__SOURCE DATA__
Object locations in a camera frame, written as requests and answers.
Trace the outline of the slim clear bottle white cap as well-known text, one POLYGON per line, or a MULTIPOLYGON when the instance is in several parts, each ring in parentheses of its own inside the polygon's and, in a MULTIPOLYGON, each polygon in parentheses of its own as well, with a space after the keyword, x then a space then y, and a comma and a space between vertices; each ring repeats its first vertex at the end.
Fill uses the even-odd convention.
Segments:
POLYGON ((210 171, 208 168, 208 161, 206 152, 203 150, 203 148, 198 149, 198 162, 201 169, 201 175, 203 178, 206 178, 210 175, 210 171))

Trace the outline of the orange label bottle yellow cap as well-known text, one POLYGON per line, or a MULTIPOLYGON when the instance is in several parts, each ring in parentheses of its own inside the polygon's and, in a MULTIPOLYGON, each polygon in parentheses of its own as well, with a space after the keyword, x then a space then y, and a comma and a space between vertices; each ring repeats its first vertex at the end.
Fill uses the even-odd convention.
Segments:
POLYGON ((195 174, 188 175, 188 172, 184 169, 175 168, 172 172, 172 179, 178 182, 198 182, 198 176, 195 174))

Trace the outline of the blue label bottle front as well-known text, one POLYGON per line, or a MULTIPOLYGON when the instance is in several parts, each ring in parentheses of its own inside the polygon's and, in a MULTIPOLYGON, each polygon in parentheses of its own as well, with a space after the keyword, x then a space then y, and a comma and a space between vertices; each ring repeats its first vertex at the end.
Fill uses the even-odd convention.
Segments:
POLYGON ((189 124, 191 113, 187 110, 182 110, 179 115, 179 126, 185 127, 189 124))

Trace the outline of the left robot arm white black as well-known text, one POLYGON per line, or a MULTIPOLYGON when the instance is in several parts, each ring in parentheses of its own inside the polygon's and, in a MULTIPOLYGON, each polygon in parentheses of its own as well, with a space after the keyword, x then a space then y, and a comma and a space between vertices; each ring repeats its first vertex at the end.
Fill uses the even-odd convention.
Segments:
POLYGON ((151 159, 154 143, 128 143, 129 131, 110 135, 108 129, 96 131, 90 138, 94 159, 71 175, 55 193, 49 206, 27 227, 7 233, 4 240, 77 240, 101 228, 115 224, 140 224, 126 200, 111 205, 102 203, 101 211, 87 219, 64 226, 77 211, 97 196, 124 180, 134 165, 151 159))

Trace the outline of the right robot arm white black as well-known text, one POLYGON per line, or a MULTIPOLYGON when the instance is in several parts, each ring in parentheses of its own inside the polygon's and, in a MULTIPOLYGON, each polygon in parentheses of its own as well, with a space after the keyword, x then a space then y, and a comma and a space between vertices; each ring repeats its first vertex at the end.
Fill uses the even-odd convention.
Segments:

__TASK GOAL__
Without changing anything, repeat every record above.

__PROBLEM SOLUTION__
Object locations in a camera frame, written as requests and answers.
Trace the outline of the slim clear bottle white cap as well-known text, one POLYGON per line, or a MULTIPOLYGON when the instance is in several parts, each ring in parentheses of its own inside the polygon's and, in a MULTIPOLYGON, each polygon in parentheses of its own as well, with a space after the keyword, x then a space then y, and a comma and a space between vertices; each ring repeats its first vertex at the end.
Fill uses the even-odd convention.
Segments:
POLYGON ((210 171, 208 168, 208 161, 206 152, 203 150, 203 148, 198 149, 198 162, 201 169, 201 175, 203 178, 206 178, 210 175, 210 171))

Trace the outline of the orange label bottle yellow cap as well-known text, one POLYGON per line, or a MULTIPOLYGON when the instance is in several parts, each ring in parentheses of its own inside the polygon's and, in a MULTIPOLYGON, each polygon in parentheses of its own as well, with a space after the keyword, x then a space then y, and a comma and a space between vertices; each ring repeats its first vertex at the end.
Fill uses the even-odd convention.
Segments:
POLYGON ((195 174, 188 175, 188 172, 184 169, 175 168, 172 172, 172 179, 178 182, 198 182, 198 176, 195 174))

Trace the outline of the blue label bottle front as well-known text, one POLYGON per line, or a MULTIPOLYGON when the instance is in several parts, each ring in parentheses of its own inside the polygon's and, in a MULTIPOLYGON, each polygon in parentheses of its own as well, with a space after the keyword, x then a space then y, and a comma and a space between vertices; each ring repeats its first vertex at the end.
Fill uses the even-odd convention.
Segments:
POLYGON ((189 124, 191 113, 187 110, 182 110, 179 115, 179 126, 185 127, 189 124))

Trace the outline of the left robot arm white black as well-known text, one POLYGON per line, or a MULTIPOLYGON when the instance is in several parts, each ring in parentheses of its own inside the polygon's and, in a MULTIPOLYGON, each polygon in parentheses of its own as well, with a space after the keyword, x then a space then y, and a comma and a space between vertices; each ring repeats its first vertex at the end.
Fill uses the even-odd convention.
Segments:
POLYGON ((151 159, 154 143, 128 143, 129 131, 110 135, 108 129, 96 131, 90 138, 94 159, 71 175, 55 193, 49 206, 27 227, 7 233, 4 240, 77 240, 101 228, 115 224, 140 224, 126 200, 111 205, 102 203, 101 211, 87 219, 64 226, 77 211, 97 196, 124 180, 134 165, 151 159))

Trace the outline of the right robot arm white black as well-known text, one POLYGON per line, or a MULTIPOLYGON when the instance is in several parts, each ring in parentheses of its own inside the polygon's and, in a MULTIPOLYGON, each polygon in parentheses of its own as well, with a space after the keyword, x then a space then y, and a comma and a space between vertices; each ring repeats its first vertex at the end.
Fill uses the even-odd convention.
Segments:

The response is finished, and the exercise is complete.